| TASK STATEMENT |
Transcribe the data exactly, pictures excluded.

*** Opening of DATASET EXCERPT ***

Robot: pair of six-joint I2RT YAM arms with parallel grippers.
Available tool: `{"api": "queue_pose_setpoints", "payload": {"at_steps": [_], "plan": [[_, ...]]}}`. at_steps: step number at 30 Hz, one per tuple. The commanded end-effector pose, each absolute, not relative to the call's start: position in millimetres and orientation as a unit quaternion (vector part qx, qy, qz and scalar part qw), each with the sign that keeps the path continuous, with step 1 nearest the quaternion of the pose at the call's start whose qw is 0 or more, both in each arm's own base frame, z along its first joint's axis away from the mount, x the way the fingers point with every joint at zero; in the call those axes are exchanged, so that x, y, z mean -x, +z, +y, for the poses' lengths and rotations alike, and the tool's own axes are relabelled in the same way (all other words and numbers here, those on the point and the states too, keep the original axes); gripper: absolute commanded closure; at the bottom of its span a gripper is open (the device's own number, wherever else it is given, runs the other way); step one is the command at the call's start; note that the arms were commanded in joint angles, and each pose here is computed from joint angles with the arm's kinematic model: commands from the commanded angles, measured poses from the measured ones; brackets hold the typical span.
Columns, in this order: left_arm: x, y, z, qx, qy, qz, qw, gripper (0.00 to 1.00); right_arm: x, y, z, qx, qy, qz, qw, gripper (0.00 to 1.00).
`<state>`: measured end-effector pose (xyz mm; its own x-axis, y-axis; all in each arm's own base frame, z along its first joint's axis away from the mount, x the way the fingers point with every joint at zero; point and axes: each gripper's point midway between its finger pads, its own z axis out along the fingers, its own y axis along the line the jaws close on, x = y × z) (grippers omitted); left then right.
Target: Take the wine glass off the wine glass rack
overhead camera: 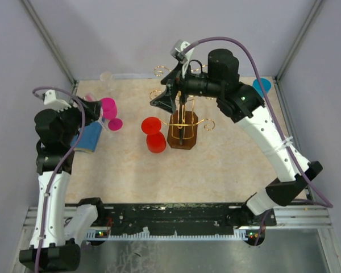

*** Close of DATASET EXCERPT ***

| EXERCISE OUTPUT |
Robot: pair of six-joint I2RT YAM arms with parallel grippers.
Available tool: `{"api": "queue_pose_setpoints", "payload": {"at_steps": [_], "plan": [[_, ...]]}}`. at_steps: step number at 30 Hz, one per tuple. The commanded end-effector pose, each absolute, not relative to the call's start: position in millimetres and orientation as a unit quaternion (vector part qx, qy, qz and scalar part qw), each with the sign that keeps the path continuous, with step 1 nearest the quaternion of the pose at the call's start whose qw is 0 or more, both in each arm's own base frame, z along its first joint's axis away from the mount, x the way the fingers point with every joint at zero; in the call those axes are exchanged, so that x, y, z mean -x, +z, +y, for the poses' lengths and rotations alike, and the tool's own axes are relabelled in the same way (all other words and numbers here, those on the point and the states too, keep the original axes); gripper: absolute commanded closure; at the bottom of its span a gripper is open (the device's own number, wherever else it is given, runs the other way); step one is the command at the call's start; note that the arms were commanded in joint angles, and each pose here is computed from joint angles with the arm's kinematic model: commands from the commanded angles, measured poses from the measured ones; brackets hold the typical span.
Columns, in this order: left_arm: x, y, z, qx, qy, qz, qw, gripper (0.00 to 1.00); right_arm: x, y, z, qx, qy, qz, qw, gripper (0.00 to 1.00).
`<state>`: measured end-effector pose (xyz mm; its own x-axis, y-axis; all in each arm's own base frame, z along its first joint's axis away from the mount, x the way the fingers point with every joint at zero; point and axes: each gripper's point midway between its finger pads, its own z axis out along the fingers, its own y axis along the line the jaws close on, x = y × z) (grippers omitted); left then right.
Target: Take the wine glass off the wine glass rack
overhead camera: 

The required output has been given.